BEGIN

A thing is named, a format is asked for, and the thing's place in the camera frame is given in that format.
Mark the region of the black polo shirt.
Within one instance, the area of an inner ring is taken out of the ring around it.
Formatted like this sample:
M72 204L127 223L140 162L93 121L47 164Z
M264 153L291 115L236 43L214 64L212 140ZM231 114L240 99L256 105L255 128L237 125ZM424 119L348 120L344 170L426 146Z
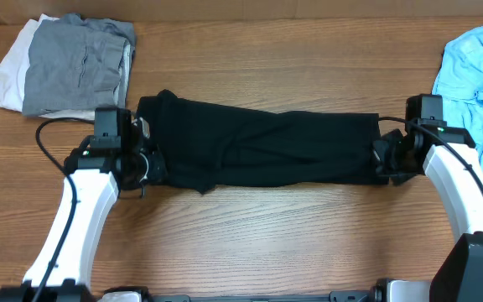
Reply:
M376 113L271 113L190 101L168 90L144 96L138 117L165 160L166 185L201 194L217 185L302 182L384 185L371 159Z

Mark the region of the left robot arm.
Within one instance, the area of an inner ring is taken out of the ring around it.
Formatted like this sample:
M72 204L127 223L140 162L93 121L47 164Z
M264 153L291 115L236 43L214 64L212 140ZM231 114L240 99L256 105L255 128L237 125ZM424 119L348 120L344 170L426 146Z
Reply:
M96 109L94 133L56 167L65 177L45 243L19 286L0 288L2 301L93 301L91 272L107 215L124 190L146 191L164 180L150 126L118 107Z

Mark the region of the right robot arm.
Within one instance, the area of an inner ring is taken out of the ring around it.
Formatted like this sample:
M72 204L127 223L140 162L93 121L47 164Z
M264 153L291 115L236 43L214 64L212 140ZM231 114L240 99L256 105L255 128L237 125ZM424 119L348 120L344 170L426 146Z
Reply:
M401 185L418 174L437 190L455 239L430 281L380 279L369 301L483 301L483 172L464 128L444 120L443 99L421 94L406 101L405 129L372 145L377 175Z

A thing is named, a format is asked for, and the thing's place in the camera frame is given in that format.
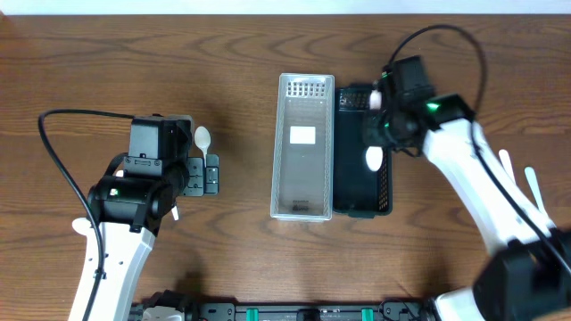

END

> _TASK TO COMPLETE_:
Say how many lines in the entries above contain the string "Mark". Give the number by itself.

> _RESULT OF THIS TASK_:
3